• **Task instructions**
Would you work out how many of the lines below hold "washer" and reply with nothing but the number?

• **Entries shown**
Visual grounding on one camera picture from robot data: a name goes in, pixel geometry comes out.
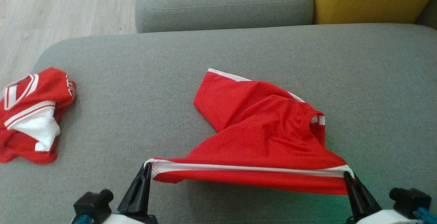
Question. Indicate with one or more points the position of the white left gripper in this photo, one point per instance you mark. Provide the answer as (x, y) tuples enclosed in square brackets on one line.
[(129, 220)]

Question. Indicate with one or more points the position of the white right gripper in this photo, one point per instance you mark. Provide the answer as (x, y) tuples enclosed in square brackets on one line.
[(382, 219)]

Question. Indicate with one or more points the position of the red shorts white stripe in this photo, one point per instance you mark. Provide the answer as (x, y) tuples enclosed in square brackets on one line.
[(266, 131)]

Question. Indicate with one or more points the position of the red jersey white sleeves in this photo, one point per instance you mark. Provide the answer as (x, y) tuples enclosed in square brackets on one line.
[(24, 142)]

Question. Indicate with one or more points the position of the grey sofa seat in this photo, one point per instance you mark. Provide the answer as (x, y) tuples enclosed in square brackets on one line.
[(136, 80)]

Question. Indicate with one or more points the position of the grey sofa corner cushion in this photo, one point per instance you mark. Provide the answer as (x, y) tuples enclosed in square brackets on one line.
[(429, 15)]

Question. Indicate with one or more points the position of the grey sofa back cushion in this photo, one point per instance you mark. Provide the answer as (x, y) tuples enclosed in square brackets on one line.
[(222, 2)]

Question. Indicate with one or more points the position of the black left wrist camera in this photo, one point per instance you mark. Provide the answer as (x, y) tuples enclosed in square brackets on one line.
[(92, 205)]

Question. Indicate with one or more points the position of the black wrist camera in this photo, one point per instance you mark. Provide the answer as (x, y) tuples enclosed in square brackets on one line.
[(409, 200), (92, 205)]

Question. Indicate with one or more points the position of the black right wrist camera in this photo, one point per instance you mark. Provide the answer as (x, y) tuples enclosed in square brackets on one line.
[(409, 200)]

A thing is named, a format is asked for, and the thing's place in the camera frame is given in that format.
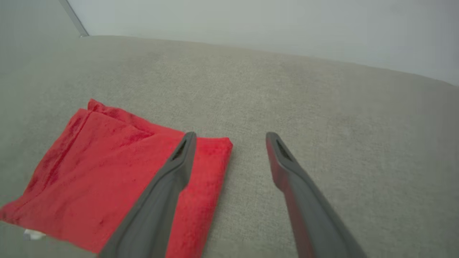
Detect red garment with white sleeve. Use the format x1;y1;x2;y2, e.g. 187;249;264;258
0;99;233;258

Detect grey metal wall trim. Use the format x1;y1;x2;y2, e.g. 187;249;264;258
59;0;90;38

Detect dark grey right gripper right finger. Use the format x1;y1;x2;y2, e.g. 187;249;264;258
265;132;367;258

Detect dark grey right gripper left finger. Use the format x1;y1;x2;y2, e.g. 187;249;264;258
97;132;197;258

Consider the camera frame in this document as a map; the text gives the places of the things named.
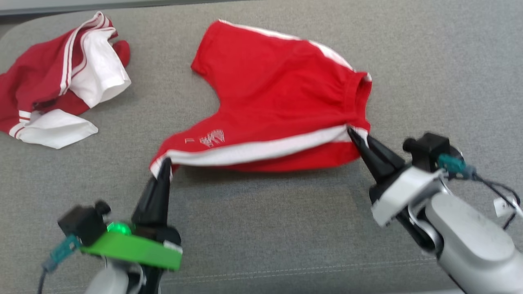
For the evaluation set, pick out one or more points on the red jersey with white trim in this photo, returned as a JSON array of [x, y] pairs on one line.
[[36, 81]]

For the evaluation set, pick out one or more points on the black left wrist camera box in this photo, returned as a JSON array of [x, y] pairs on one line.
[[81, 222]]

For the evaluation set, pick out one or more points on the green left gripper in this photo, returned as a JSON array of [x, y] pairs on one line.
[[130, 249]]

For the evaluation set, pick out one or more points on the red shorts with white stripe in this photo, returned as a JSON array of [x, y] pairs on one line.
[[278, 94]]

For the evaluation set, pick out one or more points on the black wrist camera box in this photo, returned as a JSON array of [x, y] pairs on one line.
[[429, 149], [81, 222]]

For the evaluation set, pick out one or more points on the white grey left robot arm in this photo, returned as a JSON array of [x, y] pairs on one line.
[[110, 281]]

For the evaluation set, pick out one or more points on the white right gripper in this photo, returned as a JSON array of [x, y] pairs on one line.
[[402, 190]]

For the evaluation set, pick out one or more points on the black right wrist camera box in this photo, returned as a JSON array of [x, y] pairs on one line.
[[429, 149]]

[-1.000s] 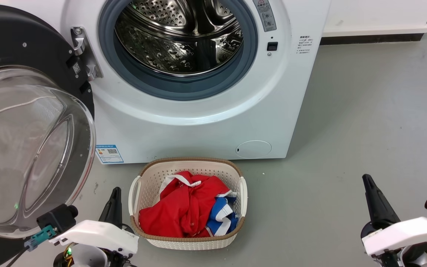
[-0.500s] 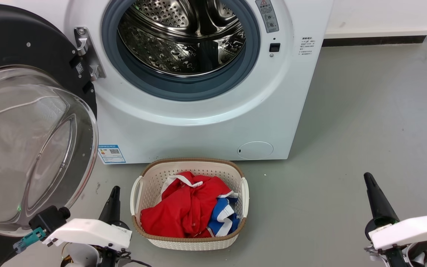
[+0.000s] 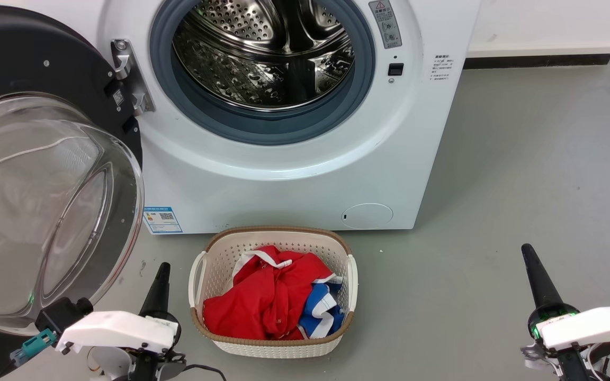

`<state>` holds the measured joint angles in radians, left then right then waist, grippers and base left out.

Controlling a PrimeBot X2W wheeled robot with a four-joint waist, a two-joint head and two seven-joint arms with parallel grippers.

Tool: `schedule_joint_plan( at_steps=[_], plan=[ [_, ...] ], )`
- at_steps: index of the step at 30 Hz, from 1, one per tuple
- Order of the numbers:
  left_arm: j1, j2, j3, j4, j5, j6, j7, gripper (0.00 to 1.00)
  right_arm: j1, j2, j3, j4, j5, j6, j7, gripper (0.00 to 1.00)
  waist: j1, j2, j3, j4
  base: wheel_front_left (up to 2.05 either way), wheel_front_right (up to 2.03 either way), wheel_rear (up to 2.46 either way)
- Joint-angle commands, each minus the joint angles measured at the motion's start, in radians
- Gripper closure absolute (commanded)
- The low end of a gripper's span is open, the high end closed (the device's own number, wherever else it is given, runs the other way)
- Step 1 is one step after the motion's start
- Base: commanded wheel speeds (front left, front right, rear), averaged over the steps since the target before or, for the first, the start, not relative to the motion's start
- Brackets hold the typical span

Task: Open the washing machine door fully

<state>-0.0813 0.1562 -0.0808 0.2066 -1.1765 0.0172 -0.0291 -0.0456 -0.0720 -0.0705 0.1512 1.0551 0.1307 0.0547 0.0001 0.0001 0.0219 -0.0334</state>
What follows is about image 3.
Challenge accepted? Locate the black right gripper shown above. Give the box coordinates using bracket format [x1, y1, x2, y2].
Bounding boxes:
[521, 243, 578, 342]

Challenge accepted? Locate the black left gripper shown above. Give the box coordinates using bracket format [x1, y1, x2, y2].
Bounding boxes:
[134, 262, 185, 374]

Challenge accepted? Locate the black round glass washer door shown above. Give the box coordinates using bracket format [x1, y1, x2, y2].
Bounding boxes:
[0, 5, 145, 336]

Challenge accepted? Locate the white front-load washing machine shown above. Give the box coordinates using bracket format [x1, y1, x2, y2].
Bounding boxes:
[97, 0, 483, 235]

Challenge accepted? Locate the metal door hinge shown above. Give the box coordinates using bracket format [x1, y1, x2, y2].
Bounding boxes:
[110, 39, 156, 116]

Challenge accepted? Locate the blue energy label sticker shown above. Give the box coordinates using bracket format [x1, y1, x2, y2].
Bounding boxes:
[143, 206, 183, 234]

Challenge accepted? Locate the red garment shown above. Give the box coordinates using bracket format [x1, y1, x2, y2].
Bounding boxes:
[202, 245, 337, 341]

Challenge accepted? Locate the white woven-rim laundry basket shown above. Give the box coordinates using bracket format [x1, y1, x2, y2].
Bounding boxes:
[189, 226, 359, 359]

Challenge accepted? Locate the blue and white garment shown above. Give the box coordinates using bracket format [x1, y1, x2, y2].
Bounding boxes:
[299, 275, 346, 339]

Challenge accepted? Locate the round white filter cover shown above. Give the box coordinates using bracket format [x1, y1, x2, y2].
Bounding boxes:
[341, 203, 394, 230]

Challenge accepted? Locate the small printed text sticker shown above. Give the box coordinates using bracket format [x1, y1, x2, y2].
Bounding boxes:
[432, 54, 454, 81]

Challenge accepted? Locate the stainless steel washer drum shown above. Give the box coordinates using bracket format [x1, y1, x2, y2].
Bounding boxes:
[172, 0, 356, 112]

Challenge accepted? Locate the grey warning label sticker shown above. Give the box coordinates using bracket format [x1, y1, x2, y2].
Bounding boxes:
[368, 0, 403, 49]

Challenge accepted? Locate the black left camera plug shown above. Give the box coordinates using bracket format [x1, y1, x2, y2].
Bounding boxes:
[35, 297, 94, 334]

• **Result of this task**
2